Gangguan Disosiatif

Gangguan disosiatif (DMD) adalah penyakit mental kompleks yang melibatkan mengalami pemutusan hubungan abnormal antara pikiran, emosi, memori, lingkungan, dan kepribadian.

Gangguan Disosiatif antara pikiran

Gangguan disosiatif biasanya berkembang sebagai akibat dari stres traumatis dan membantu melindungi ingatan emosional yang sulit muncul ke permukaan. Hal ini sangat penting bagi mereka yang telah dianiaya dan dapat menjadi sangat trauma jika hal ini terjadi secara teratur.

Meskipun gejala penyakit disosiatif dapat bervariasi, banyak ciri umum telah diidentifikasi, yang meliputi kehilangan ingatan, kesulitan dalam mengingat informasi baru, persepsi waktu yang berubah, ketidakmampuan untuk mengingat kejadian masa lalu, amnesia, kesulitan berkonsentrasi, persepsi terdistorsi, dan kurangnya kesadaran diri. Penyebab gangguan ini belum diketahui; Namun, ada beberapa teori yang membantu menjelaskan alasan perkembangan gangguan tersebut.

Banyak peneliti telah mencoba untuk menentukan penyebab gangguan disosiatif dengan mempelajari kasus dan melihat gejalanya. Diperkirakan bahwa penyakit disosiatif mungkin terkait dengan serangkaian trauma yang dialami oleh seorang anak atau orang dewasa dari waktu ke waktu, termasuk pelecehan seksual, fisik, verbal, dan emosional. Beberapa peneliti berpendapat bahwa pengalaman traumatis dapat menyebabkan kondisi yang dikenal sebagai gangguan stres pascatrauma, atau PTSD. Selain PTSD, disosiatif juga dikaitkan dengan berbagai gangguan emosional seperti depresi dan kecemasan.

Telah ditemukan bahwa anak-anak dengan gangguan disosiatif lebih mungkin menderita depresi daripada anak-anak lain. Namun, pada orang dewasa, berbagai faktor emosional telah diidentifikasi sebagai penyebab gangguan kepribadian disosiatif. Beberapa peneliti percaya bahwa faktor-faktor ini mungkin juga berperan dalam perkembangan gangguan disosiatif.

Gangguan Disosiatif mereka mungkin merasa

Salah satu teori yang menyatakan bahwa gangguan tersebut berkaitan dengan stres dan trauma pascatrauma disebut dengan ‘Trauma-Informed Theory’.

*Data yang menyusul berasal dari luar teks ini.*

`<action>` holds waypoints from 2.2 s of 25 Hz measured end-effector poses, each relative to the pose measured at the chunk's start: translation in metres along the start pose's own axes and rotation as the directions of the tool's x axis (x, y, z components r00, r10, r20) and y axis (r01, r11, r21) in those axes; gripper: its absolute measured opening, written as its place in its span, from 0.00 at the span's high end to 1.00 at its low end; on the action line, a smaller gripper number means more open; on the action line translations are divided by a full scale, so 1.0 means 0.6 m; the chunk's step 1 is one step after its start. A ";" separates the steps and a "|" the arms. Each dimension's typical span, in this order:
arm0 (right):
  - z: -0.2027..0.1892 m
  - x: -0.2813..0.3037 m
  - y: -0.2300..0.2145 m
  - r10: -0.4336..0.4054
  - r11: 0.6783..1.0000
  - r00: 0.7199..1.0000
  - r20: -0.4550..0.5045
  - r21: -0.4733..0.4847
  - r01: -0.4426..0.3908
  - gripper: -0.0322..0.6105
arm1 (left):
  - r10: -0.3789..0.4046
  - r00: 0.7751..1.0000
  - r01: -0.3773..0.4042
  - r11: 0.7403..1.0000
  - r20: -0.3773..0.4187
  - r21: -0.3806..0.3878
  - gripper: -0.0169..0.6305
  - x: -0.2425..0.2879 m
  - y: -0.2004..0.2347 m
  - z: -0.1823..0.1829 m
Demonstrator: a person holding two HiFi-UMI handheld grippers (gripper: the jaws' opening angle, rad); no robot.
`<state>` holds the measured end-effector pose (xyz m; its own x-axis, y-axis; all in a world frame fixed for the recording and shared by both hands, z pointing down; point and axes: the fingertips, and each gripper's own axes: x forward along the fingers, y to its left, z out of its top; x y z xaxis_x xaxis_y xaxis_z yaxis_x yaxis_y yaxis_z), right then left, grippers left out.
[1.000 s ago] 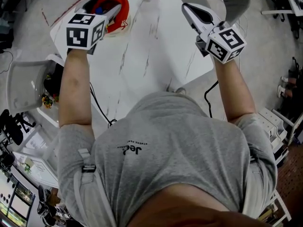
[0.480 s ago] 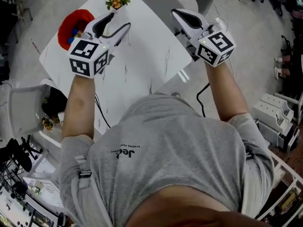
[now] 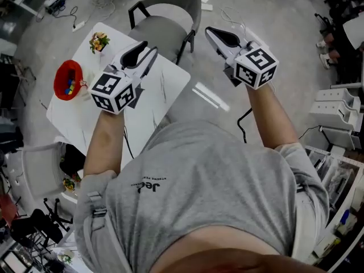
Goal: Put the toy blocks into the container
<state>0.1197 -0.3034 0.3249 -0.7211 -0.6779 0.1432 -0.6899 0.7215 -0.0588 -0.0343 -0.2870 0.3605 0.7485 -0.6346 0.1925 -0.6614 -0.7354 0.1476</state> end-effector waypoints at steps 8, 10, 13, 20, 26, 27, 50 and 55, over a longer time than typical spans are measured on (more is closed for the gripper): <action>-0.002 -0.211 -0.073 -0.158 0.987 0.987 0.014 0.024 0.158 0.95 | -0.092 0.993 0.094 0.995 0.078 -0.023 0.82 0.087 -0.144 0.033; -0.006 -0.254 -0.083 -0.192 0.981 0.981 0.019 0.032 0.191 0.95 | -0.110 0.990 0.111 0.994 0.085 -0.011 0.86 0.100 -0.172 0.036; -0.007 -0.303 -0.096 -0.235 0.972 0.972 0.030 0.042 0.233 0.95 | -0.134 0.987 0.134 0.991 0.089 0.008 0.88 0.116 -0.204 0.041; -0.004 -0.367 -0.117 -0.286 0.958 0.957 0.051 0.045 0.284 0.95 | -0.161 0.981 0.162 0.987 0.111 0.000 0.88 0.134 -0.240 0.049; -0.002 -0.383 -0.133 -0.292 0.956 0.955 0.050 0.050 0.289 0.95 | -0.151 0.981 0.148 0.988 0.118 0.031 0.88 0.139 -0.247 0.061; -0.002 -0.380 -0.133 -0.288 0.957 0.956 0.050 0.047 0.286 0.95 | -0.150 0.981 0.147 0.989 0.122 0.035 0.88 0.139 -0.246 0.063; 0.003 -0.322 -0.122 -0.220 0.975 0.975 0.023 0.022 0.219 0.95 | -0.130 0.984 0.127 0.991 0.121 0.032 0.88 0.120 -0.216 0.069; 0.007 -0.321 -0.121 -0.217 0.976 0.976 0.021 0.015 0.217 0.95 | -0.126 0.984 0.123 0.992 0.125 0.030 0.88 0.117 -0.212 0.074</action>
<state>0.3082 -0.2258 0.2977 -0.5552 -0.8213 0.1313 -0.8308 0.5550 -0.0412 0.1046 -0.2485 0.3123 0.8259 -0.5617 0.0491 -0.5625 -0.8147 0.1412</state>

Banyak anak mengalami peristiwa traumatis selama masa kanak-kanak mereka, dan banyak yang mengalaminya sebagai kejadian normal. Orang lain akan mengembangkan gejala disosiatif di kemudian hari karena pengalaman ini. Anak-anak yang pernah mengalami pelecehan atau penelantaran seksual paling sering didiagnosis dengan gangguan kepribadian disosiatif. Orang yang pernah mengalami pelecehan fisik dapat mengembangkan gejala disosiatif di kemudian hari, meskipun mereka juga dapat menunjukkan gejala emosional. Gejala disosiatif biasanya terlihat setelah usia delapan belas tahun, meski bisa muncul lebih awal.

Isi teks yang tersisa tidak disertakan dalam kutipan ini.